• **Problem to work on**
Only the lines containing the string "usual" are needed; copy all of them from the listing.

• **Collected material**
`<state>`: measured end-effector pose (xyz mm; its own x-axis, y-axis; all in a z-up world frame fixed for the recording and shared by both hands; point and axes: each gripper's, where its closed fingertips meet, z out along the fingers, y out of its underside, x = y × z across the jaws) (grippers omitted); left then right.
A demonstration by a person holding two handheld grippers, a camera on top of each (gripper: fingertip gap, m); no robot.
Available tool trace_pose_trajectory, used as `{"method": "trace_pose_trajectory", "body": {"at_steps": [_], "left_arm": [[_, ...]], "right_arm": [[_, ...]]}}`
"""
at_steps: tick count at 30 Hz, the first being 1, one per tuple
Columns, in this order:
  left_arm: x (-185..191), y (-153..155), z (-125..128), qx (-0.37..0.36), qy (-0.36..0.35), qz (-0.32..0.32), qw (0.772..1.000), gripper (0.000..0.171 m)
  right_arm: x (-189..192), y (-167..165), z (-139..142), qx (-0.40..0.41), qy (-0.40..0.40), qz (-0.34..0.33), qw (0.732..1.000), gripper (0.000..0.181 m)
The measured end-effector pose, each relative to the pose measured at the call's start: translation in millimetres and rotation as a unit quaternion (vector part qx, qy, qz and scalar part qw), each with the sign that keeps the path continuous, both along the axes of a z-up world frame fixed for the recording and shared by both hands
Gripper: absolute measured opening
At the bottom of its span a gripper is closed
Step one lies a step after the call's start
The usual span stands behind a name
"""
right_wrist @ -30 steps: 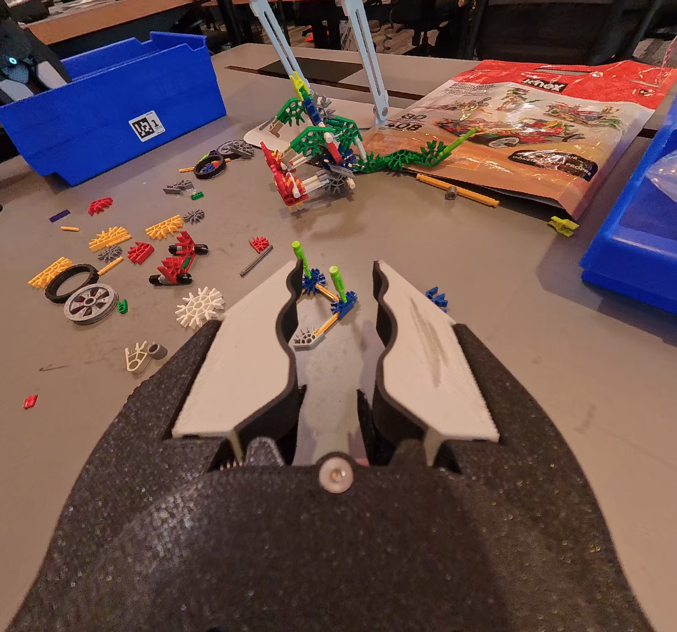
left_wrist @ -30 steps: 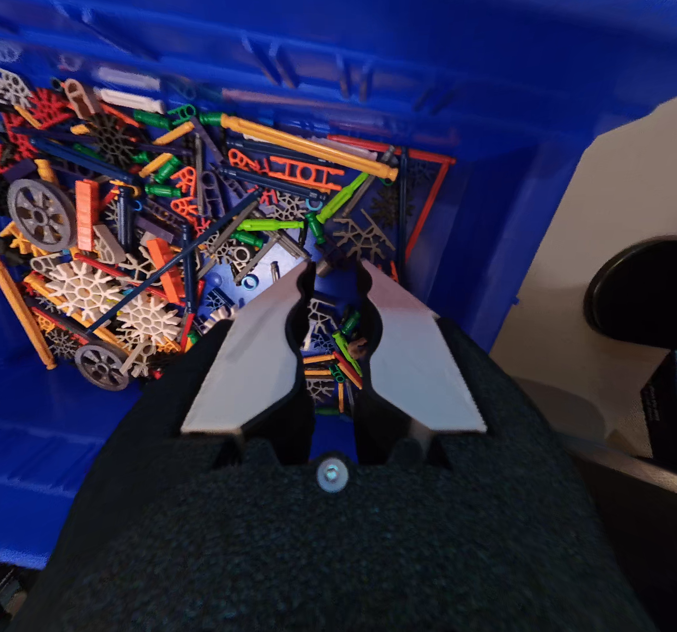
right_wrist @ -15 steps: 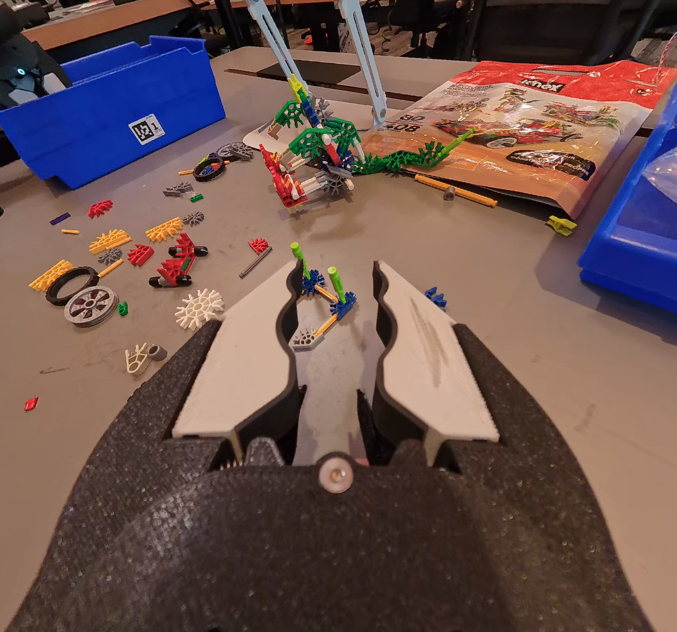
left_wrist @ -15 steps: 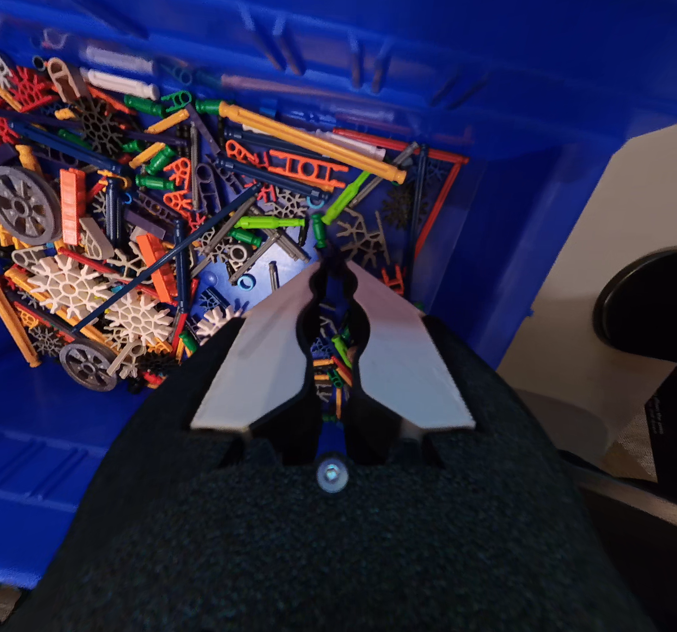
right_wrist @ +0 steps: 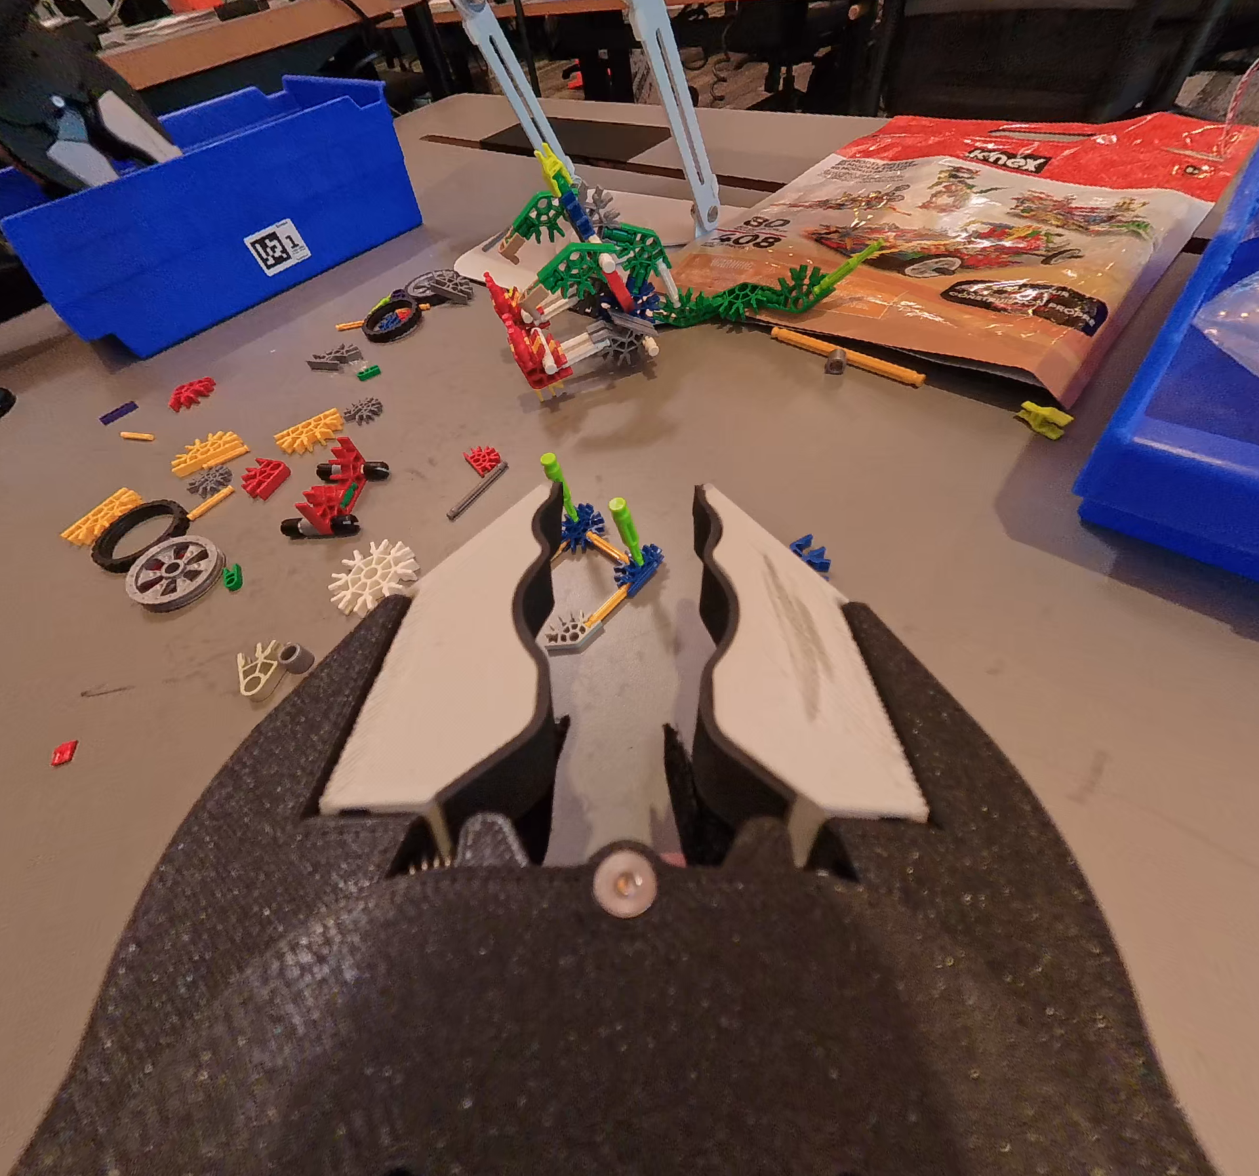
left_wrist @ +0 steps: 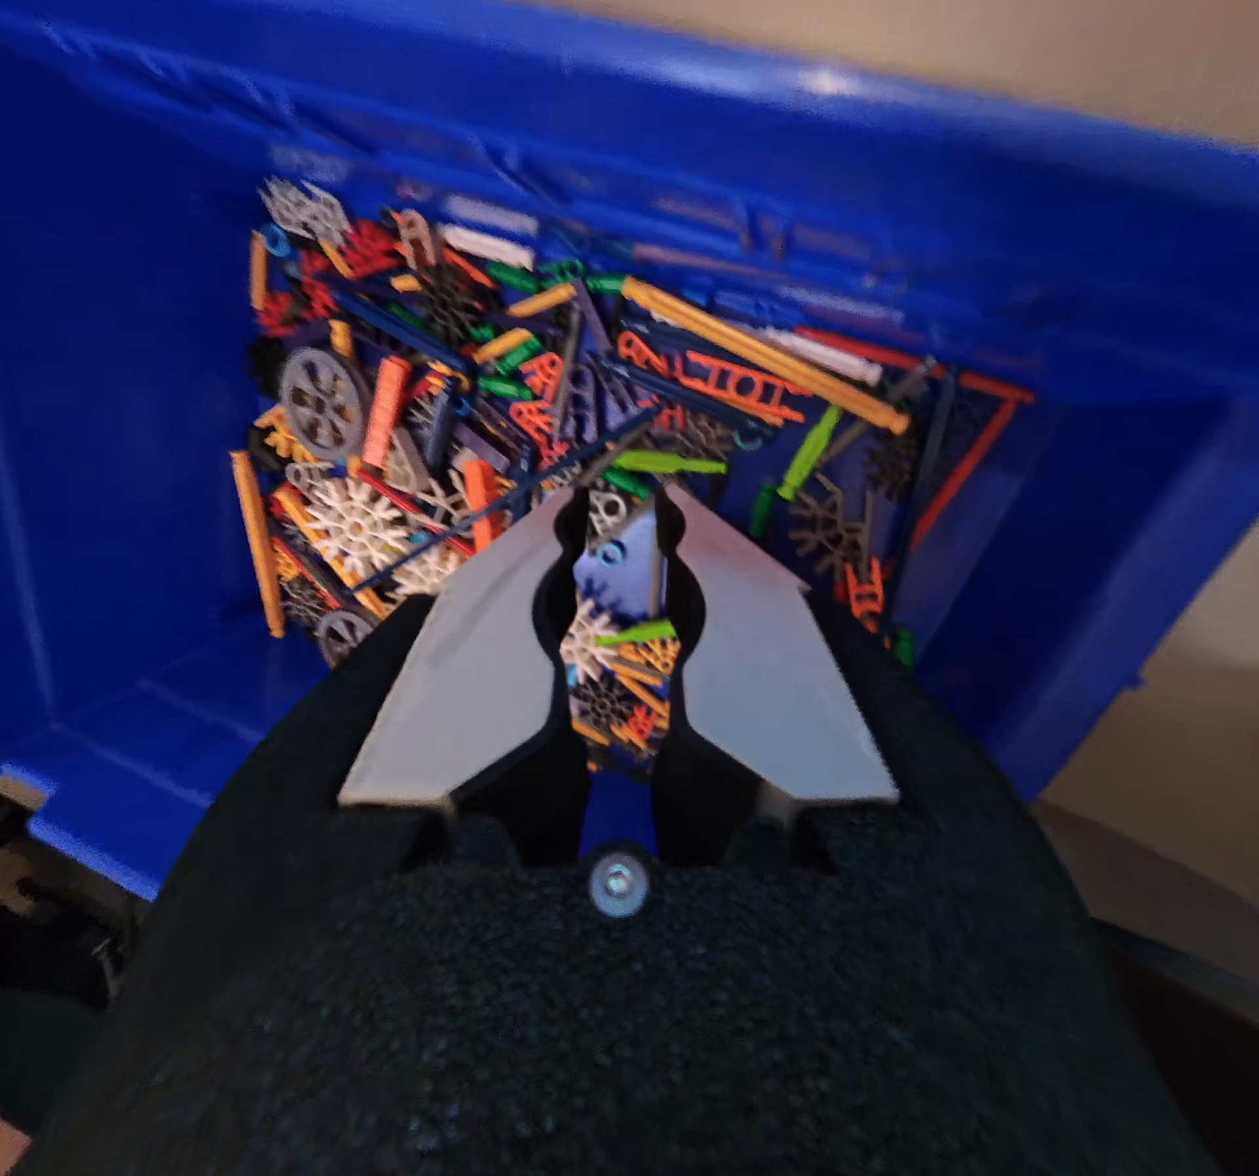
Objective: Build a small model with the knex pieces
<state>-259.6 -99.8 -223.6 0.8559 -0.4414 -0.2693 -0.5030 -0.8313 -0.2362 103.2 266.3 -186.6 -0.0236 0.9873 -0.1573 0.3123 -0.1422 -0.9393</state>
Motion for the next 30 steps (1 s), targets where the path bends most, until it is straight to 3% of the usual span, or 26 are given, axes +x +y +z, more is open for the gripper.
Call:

• **Response for this exercise**
The usual span stands behind a name
Motion for the next 30 steps (1 s), targets where the path bends most, until it is straight to 3% of the usual span, or 26 are given, axes +x +y +z, more is open for the gripper.

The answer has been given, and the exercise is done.